Com o sucesso dessas experiências, surgiram outras diversas versões do panorama, como o Alporama, Europorama, Cosmorama, Georama, Neorama, Pleorama, Pandorama, Diorama, Mareorama, Moving Panorama, Photorama, Cineorama, Cinerama. Em cada versão, um aprimoramento, como a

construção de cenários para aumentar ainda mais o aspecto imersivo, cenários que simulavam vagões de trem, bondes, navios e os mais diversos tipos de meios de transporte, um dos temas de maior interesse nessa época, as

pessoas nunca haviam experimentado o desenvolvimento de tantas formas de deslocamento no espaço como nesse período.
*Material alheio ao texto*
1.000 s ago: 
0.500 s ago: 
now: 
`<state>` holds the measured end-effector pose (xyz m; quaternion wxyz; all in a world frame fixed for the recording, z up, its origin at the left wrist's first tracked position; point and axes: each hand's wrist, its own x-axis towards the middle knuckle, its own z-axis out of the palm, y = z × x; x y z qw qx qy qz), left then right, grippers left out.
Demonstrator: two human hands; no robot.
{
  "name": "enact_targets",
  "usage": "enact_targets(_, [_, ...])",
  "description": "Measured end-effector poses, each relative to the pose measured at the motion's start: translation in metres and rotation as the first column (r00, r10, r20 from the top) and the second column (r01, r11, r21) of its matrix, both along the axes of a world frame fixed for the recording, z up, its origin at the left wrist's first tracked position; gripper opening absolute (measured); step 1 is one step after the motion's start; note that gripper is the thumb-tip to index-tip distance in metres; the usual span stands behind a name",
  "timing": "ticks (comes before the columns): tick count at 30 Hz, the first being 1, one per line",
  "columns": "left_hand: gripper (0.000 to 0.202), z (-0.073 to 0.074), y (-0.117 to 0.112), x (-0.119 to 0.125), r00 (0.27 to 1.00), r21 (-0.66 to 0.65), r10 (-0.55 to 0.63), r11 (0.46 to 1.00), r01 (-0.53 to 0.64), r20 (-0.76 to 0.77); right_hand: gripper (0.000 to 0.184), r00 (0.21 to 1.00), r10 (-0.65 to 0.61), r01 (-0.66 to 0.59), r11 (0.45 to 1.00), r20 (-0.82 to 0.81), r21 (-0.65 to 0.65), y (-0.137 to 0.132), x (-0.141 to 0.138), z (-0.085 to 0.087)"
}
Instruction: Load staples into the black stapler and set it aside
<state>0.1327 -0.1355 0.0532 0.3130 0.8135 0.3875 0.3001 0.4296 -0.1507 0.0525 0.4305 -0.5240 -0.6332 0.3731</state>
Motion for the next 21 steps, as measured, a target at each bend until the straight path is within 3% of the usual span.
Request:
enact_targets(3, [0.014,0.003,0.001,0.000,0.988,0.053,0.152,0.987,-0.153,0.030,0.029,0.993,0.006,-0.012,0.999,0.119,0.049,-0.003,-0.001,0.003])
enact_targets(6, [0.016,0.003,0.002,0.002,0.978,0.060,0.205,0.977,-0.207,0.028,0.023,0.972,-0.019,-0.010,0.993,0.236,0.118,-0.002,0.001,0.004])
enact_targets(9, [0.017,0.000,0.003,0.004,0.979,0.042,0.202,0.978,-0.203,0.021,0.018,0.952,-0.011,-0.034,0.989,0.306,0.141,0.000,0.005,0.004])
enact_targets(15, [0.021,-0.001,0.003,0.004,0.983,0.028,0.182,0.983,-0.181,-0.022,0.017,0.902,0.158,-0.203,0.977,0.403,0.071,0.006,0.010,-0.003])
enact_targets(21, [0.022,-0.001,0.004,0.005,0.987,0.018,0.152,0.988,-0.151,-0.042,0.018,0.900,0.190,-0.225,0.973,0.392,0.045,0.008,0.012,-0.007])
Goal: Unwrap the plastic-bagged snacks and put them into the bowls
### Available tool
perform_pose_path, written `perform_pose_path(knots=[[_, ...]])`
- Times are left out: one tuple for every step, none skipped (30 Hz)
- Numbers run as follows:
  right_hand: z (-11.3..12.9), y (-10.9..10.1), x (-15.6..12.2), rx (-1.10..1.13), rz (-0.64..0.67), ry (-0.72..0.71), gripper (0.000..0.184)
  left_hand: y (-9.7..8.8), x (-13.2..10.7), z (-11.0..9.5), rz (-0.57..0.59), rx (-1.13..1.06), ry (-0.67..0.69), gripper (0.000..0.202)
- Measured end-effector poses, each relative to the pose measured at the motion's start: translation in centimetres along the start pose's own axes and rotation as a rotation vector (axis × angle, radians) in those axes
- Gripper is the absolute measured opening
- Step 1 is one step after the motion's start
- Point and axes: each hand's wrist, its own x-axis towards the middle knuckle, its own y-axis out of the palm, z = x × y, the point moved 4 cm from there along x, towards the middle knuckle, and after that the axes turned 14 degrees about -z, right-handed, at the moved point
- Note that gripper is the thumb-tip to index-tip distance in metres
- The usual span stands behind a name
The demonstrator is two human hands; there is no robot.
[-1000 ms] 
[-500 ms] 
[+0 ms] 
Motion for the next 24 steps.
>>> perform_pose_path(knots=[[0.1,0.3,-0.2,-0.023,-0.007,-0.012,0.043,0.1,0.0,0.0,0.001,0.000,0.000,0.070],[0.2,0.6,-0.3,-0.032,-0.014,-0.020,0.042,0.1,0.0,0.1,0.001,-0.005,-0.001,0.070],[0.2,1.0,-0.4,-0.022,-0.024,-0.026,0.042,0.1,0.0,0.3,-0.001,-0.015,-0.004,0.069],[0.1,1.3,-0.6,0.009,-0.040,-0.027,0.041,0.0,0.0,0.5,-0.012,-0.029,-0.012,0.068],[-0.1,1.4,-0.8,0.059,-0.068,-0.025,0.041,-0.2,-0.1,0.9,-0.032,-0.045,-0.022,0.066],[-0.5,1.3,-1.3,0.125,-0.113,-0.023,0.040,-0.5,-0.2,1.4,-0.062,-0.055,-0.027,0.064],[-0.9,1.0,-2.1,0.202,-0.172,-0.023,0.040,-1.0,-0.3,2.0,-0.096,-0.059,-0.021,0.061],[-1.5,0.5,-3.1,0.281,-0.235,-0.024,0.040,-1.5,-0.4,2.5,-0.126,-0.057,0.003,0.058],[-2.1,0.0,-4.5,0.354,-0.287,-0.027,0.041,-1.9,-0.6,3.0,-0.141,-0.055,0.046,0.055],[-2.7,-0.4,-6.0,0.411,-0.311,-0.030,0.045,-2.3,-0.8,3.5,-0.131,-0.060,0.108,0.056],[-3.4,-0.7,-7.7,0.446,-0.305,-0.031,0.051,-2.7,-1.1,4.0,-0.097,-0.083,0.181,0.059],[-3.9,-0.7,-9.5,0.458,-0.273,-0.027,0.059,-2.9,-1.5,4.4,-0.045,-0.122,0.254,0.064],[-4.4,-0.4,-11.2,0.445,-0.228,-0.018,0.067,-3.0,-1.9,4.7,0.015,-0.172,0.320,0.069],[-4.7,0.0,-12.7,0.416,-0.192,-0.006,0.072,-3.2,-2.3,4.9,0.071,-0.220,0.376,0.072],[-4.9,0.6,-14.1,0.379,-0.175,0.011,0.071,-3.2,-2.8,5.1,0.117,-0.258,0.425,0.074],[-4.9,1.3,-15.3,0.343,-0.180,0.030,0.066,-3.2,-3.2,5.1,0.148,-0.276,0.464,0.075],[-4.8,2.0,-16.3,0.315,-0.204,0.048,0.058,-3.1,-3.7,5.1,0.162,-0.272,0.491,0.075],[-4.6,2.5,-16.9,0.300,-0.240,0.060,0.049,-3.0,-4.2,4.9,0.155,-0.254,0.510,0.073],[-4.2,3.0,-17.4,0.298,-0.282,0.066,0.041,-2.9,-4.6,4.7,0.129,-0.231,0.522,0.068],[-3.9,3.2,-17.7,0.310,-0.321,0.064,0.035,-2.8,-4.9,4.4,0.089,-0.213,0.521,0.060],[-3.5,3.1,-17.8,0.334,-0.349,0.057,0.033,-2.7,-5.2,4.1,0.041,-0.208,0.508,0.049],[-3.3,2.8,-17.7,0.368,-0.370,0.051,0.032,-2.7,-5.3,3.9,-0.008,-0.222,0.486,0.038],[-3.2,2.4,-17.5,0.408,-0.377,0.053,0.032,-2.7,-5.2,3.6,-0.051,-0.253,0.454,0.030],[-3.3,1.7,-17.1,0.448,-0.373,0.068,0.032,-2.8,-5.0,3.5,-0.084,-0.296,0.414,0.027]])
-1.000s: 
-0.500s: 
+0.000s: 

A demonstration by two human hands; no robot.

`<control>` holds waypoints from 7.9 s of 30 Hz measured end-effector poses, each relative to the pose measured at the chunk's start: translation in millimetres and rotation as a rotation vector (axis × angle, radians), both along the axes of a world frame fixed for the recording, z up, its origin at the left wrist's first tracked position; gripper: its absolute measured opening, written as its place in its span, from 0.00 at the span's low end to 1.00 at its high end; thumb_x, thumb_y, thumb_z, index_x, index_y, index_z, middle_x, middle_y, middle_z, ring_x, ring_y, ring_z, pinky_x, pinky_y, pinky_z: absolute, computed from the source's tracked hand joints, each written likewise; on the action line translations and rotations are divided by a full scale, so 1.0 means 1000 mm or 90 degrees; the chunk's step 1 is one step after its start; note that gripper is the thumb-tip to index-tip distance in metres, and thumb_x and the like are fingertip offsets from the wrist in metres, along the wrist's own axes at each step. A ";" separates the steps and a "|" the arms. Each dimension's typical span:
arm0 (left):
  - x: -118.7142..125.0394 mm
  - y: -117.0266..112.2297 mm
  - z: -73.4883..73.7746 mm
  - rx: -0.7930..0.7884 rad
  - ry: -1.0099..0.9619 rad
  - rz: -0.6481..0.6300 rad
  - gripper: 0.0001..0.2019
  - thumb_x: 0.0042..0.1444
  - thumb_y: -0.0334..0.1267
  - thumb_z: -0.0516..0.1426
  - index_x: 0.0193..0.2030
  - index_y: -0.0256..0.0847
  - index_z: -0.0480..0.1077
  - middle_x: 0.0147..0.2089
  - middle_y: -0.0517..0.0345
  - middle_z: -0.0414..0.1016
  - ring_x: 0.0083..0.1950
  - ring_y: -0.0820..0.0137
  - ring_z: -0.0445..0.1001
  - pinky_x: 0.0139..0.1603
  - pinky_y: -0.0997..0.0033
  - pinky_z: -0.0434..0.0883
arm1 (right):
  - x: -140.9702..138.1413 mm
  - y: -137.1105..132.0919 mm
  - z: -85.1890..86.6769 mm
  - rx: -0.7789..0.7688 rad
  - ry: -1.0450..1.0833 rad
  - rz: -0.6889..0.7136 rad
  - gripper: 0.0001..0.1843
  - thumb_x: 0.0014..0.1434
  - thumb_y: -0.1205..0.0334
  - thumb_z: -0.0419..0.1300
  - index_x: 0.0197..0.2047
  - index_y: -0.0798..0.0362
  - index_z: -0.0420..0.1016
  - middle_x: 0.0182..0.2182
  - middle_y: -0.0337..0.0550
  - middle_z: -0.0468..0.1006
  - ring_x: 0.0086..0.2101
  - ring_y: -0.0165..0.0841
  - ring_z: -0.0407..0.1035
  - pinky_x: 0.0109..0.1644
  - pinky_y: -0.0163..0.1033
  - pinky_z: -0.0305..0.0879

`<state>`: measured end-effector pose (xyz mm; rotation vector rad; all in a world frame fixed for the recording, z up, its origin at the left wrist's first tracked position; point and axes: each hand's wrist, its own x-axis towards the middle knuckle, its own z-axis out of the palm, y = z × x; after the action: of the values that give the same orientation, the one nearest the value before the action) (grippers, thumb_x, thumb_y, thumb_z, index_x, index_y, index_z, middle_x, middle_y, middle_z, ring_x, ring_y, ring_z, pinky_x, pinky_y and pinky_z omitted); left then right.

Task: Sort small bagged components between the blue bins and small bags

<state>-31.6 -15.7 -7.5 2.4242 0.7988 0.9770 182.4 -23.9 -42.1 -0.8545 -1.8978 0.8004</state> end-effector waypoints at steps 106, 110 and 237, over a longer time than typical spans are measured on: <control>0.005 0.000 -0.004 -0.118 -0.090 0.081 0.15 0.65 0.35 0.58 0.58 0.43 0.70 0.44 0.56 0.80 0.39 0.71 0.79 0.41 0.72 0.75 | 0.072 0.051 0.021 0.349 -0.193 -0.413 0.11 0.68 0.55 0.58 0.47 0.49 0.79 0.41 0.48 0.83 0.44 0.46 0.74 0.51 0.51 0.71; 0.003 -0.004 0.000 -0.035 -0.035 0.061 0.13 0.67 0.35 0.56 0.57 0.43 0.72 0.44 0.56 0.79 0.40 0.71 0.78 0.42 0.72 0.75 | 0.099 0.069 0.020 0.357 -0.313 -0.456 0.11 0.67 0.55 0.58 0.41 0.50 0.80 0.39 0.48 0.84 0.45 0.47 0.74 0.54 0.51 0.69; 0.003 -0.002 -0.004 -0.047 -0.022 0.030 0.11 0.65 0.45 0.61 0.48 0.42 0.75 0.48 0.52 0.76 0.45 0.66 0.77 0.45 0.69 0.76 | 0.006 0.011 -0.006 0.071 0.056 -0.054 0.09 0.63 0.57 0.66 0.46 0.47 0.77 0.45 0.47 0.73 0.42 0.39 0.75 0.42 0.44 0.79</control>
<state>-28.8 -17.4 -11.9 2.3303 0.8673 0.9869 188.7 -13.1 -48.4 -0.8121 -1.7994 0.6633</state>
E as janelas dos trens eram a metáfora para a própria vivência, sentar-se confortavelmente e apreciar uma paisagem que passa diante dos olhos. Mas a popularidade dos panoramas tem relação também com a forma como as pessoas percebem o ambiente, como se estivessem sempre no centro.

20

PARENTE, André. O olhar do observador. Disponível:

E por que remontar a um dispositivo do século XVIII para vivenciar o espaço na atualidade? Talvez porque hoje, mais do que naquele tempo, as pessoas

desejam penetrar na paisagem. Enquanto os espectadores do panorama se encantavam com o movimento, principalmente com a velocidade, os

interagentes da atualidade se esforçam por vivenciar experiências em que possa desligar-se da realidade circundante, experimentar estar em outros locais, muitas vezes até imaginários, mas sem terem de se fixar a este local, podendo, a qualquer momento desligar o aparelho e voltar a sua vida cotidiana. É nesse sentido que proliferam os ambientes artificiais, onde os seres podem encontrar tudo que possuem no ambiente físico, mas com possibilidades que a fisicalidade não permite, como construir uma outra identidade, ser outra

pessoa, como é o caso do Second Life, mas poder, se não gostar da versão de si mesmo, alterá-la ou até mesmo deletá-la a qualquer momento. Um

comportamento que está no cerne do turista descrito por Bauman, aquele ser que não se fixa a lugar algum, mas está sempre pronto para dedicar-se a uma nova aventura.